Currently consisting of almost 60 high-purity germanium crystal detectors, this globe-shaped spectrometer will host 180 detectors once fully formed.
Under the new MoU, STFC will fund and support the continuing growth of AGATA towards its full completion. This includes an STFC grant to fund researchers from:
- University of Liverpool
- University of West of Scotland
- University of York
- STFC’s Daresbury Laboratory.
This is to provide and optimise the detector systems that will analyse the vast amounts of complex data produced.
Meanwhile, scientists, engineers and technicians at STFC’s Daresbury Laboratory have recently completed the build of the specially designed mechanical structure that will hold, guide and support AGATA’s two and a half tonnes of highly fragile germanium detectors.

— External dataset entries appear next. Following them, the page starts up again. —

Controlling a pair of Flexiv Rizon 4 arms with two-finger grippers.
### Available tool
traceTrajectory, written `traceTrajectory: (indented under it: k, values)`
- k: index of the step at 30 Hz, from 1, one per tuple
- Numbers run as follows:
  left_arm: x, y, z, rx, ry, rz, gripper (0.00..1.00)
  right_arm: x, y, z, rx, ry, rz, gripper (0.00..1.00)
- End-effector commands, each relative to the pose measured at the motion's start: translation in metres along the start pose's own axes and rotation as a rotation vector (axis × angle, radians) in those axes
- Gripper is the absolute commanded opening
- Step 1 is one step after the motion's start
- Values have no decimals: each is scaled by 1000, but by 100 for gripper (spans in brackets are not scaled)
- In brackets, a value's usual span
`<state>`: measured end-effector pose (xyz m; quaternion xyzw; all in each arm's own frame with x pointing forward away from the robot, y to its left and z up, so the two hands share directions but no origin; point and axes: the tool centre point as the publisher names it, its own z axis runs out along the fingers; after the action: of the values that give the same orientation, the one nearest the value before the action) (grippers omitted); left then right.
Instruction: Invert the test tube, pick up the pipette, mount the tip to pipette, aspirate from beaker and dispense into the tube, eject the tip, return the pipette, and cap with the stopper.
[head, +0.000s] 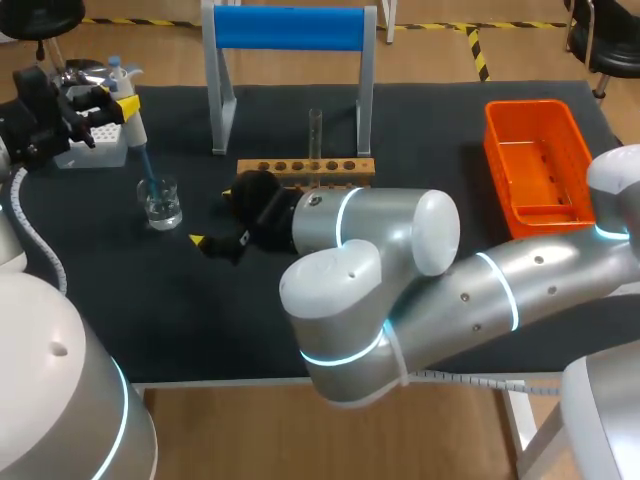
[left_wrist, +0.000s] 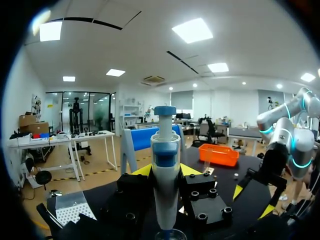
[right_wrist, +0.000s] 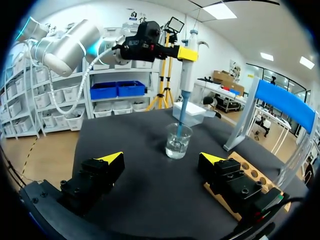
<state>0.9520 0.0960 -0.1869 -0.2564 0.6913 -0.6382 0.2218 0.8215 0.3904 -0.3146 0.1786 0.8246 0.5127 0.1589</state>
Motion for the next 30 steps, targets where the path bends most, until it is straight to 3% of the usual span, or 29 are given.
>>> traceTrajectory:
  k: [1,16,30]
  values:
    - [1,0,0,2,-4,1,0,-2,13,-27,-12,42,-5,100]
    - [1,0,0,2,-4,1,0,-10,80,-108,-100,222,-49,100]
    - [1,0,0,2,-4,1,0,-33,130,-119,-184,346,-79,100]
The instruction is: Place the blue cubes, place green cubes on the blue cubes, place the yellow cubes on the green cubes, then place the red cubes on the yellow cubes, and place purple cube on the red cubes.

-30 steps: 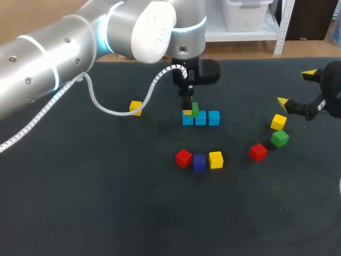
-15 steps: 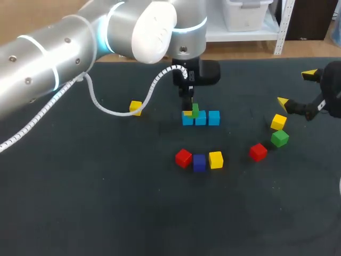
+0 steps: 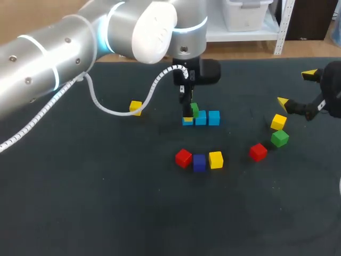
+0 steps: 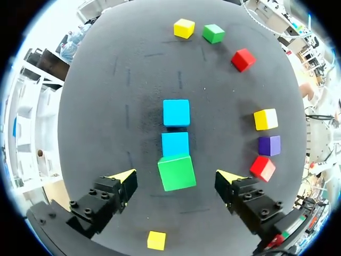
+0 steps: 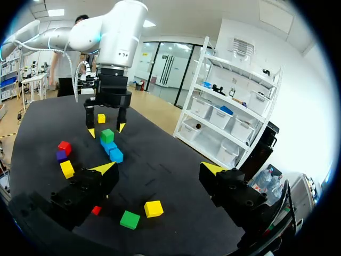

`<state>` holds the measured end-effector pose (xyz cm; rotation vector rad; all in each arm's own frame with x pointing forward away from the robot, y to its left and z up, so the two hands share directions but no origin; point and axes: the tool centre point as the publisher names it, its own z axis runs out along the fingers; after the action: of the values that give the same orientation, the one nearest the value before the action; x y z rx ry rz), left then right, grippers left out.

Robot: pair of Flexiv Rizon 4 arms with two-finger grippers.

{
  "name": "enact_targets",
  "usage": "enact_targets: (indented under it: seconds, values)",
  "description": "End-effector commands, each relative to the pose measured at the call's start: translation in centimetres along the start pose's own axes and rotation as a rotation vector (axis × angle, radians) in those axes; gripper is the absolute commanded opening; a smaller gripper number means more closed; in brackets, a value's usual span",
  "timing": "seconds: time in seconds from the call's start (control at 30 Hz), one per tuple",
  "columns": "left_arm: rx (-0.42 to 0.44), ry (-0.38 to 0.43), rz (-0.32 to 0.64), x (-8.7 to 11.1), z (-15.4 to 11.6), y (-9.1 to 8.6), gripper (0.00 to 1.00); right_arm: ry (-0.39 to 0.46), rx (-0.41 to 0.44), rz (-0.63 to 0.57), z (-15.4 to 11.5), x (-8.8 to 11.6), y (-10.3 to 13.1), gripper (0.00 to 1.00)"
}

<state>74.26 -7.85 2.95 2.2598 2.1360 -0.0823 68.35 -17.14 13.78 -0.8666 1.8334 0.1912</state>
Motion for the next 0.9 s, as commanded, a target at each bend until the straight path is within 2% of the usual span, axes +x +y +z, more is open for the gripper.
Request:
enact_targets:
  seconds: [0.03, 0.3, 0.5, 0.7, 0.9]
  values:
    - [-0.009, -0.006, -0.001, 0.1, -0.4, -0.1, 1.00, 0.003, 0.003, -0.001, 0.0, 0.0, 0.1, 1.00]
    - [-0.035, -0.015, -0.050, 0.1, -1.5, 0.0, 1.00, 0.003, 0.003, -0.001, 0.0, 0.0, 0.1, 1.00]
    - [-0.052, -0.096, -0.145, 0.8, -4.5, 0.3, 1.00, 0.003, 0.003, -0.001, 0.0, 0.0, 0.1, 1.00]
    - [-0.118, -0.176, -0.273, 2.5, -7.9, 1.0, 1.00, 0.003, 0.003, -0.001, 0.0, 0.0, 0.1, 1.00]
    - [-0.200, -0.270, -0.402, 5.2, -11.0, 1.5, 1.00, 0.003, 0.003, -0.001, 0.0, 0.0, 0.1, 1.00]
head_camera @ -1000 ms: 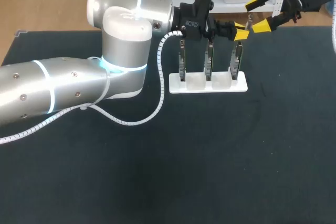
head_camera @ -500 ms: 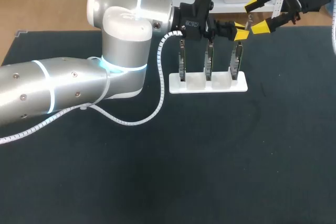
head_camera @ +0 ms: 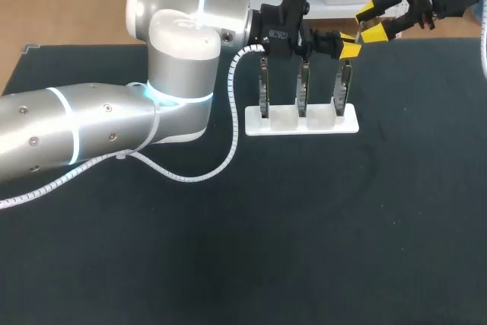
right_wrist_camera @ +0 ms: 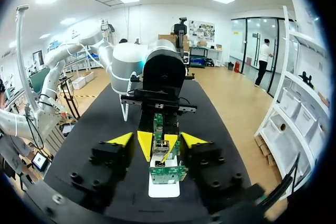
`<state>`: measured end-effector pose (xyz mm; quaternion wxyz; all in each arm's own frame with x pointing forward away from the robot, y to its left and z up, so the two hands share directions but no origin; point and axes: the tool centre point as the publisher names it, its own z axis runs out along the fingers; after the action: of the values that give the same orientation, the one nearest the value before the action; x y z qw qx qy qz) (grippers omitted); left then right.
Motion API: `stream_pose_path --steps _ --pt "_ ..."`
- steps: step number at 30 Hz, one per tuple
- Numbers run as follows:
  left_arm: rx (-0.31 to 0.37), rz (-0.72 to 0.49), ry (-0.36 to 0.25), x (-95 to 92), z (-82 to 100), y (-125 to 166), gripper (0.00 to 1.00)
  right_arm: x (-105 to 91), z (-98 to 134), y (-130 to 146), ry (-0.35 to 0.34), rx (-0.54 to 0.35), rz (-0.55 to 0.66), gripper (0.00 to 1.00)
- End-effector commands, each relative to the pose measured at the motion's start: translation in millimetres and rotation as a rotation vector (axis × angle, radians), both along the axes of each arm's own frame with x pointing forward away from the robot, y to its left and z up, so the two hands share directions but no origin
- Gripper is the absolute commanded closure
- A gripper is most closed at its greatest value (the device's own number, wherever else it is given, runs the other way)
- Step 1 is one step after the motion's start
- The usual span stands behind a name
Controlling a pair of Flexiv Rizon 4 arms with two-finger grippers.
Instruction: Pick up the optical module with the left hand, and insert it into the network port with the right hand.
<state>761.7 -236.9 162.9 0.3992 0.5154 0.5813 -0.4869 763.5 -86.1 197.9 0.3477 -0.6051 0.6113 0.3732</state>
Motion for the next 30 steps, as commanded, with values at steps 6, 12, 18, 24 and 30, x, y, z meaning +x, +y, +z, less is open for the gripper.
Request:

A major milestone for AGATA, this mechanical structure has now been transported to the Legnaro National Laboratory in Italy, where it is being installed and commissioned for its next experimental campaign.
The social and economic benefits of AGATA are set to be far reaching, including:
- improved medical imaging and diagnosis for the detection of disease and tumours
- portable radiation monitors for bomb detection
- environmental monitoring of radioactive waste.
Professor John Simpson of STFC’s Nuclear Physics Group, and Chairperson of the International Steering Group for AGATA, said:
The University of York’s Professor Mike Bentley, Principal Investigator on the AGATA project added:
Source: UK Research and Innovation.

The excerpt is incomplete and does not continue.